From: James Rogers <jetan(at)ionet.net>
Subject: Re: Lovecraft, Austen, Scott

At 03:21 PM 10/27/98 -0500, S.T. Karnick wrote:
>
>Yes, I see what other readers like about his exoticism, and those who enjoy
>Shiel, Dunsany, Smith, and the like may find in HPL much to please, but I do
>not think that Lovecraft's combination of literary tics and affectations
>makes for good literature when he indulges it to any great extent.  (I know
>that I'm going to get in trouble for this, but I think that it's important
>to put this on the record.)
>

    I agree.

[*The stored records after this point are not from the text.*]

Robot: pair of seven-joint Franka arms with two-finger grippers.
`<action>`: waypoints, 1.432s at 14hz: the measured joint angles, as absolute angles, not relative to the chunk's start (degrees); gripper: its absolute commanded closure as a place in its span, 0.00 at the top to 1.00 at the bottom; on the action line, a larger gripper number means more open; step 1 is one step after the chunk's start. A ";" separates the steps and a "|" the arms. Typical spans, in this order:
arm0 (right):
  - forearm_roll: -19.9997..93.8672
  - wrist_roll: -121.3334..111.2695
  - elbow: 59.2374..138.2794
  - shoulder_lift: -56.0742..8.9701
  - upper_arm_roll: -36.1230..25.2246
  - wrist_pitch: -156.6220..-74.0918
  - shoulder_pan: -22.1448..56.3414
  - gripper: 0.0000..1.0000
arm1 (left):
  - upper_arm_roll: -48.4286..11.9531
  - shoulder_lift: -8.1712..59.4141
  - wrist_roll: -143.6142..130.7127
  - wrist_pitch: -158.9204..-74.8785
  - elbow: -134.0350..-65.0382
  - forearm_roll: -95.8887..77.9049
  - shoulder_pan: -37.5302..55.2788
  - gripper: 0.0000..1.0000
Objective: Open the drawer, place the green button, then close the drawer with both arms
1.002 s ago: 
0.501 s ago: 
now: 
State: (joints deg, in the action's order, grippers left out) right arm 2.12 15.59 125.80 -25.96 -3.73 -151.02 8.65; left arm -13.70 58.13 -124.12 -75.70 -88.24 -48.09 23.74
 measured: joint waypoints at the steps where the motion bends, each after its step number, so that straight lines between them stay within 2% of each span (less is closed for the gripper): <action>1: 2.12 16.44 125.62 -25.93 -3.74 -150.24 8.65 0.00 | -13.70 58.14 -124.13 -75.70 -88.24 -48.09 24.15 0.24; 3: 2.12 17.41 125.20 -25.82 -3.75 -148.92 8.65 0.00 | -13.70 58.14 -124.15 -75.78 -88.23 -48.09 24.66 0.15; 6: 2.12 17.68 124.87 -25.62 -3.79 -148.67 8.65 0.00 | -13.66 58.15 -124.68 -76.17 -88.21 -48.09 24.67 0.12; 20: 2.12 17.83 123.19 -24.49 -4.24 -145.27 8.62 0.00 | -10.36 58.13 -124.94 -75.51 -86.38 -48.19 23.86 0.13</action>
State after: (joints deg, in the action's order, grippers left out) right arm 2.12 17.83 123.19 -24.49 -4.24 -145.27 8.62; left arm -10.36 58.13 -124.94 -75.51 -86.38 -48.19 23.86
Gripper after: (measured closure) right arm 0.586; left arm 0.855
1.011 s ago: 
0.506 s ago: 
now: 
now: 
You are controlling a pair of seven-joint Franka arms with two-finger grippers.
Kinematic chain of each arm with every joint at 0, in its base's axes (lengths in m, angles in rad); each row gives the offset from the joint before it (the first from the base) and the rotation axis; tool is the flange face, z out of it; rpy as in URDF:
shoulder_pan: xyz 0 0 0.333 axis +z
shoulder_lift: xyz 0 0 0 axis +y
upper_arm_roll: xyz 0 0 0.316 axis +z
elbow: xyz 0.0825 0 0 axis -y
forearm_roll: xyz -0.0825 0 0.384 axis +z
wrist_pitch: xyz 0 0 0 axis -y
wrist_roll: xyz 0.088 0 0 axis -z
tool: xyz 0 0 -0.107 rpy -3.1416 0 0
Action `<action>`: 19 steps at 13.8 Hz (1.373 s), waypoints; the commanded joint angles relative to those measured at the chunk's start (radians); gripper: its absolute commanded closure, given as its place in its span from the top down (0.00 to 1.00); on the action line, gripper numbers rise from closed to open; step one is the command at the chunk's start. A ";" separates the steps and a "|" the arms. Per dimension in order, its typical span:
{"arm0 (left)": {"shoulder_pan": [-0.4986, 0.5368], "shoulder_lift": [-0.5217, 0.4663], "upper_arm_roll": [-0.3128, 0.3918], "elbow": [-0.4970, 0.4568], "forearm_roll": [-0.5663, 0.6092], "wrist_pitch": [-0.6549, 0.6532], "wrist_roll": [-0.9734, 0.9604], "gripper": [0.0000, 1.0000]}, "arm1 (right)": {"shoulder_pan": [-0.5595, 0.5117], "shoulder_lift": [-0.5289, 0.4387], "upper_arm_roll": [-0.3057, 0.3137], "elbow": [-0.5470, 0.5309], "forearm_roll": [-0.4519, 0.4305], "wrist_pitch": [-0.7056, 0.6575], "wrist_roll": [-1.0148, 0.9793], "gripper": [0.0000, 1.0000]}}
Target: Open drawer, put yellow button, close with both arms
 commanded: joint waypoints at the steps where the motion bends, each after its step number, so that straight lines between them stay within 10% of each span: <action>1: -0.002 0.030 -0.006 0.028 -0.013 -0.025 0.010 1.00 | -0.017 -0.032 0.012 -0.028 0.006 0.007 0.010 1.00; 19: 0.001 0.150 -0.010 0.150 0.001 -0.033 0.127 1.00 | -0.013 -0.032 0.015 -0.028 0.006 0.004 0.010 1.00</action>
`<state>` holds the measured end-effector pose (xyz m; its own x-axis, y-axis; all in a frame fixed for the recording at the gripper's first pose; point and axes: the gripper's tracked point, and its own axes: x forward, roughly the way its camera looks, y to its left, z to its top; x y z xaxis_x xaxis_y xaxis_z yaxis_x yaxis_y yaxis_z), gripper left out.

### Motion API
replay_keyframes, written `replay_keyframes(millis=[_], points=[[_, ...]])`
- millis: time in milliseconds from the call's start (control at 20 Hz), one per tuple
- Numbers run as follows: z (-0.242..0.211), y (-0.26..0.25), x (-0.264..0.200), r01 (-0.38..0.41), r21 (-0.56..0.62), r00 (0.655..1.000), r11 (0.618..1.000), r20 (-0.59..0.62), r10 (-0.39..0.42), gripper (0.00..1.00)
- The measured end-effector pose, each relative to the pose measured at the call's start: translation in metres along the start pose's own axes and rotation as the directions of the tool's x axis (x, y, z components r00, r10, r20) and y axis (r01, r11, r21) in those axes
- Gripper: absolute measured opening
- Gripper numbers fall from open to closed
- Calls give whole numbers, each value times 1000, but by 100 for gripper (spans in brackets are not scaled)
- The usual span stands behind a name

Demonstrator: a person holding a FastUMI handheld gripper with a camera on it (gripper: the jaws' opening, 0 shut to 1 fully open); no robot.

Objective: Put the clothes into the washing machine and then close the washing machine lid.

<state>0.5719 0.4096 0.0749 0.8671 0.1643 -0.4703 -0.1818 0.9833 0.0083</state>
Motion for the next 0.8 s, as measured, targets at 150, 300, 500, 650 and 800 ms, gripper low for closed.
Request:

I find Lovecraft's stuff very puerile and clumsy, with
apologies to the many good people who love it. I make an exception for the
excellent "Colour Out Of Space" and parts of "Weird Shadow Over Innsmouth"
and "Dunwich Horror". "In The Mountains Of Madness" is one of those stories
that I have always found so stupefyingly dull that I could never
manage....and I tried repeatedly....to finish it. Fortunately for my self
- -respect, I found that the late Sam Moskowitz had the same problem.
   For my money, both Dunsany and Smith had a grasp on the elemental
mechanics of writing (and, actually, a bit more than that) that almost
completely eluded Lovecraft -  who seems to me to define the expression
"gifted amateur".

                         James

James Michael Rogers
jetan(at)ionet.net
Mundus Vult Decipi

===0===



Date: Tue, 27 Oct 1998 21:44:50 -0500
From: Linda Anderson <lpa1(at)ptdprolog.net>
Subject: Personal ghosts

The last couple of years we have had a thread at times (and at this time of
year) on personal sightings of ghosts.  I've noticed a few new members of
the group in the last 12 months and wonder if they have had any personal
encounters of ghosts to tell the group this Hallowe'en season.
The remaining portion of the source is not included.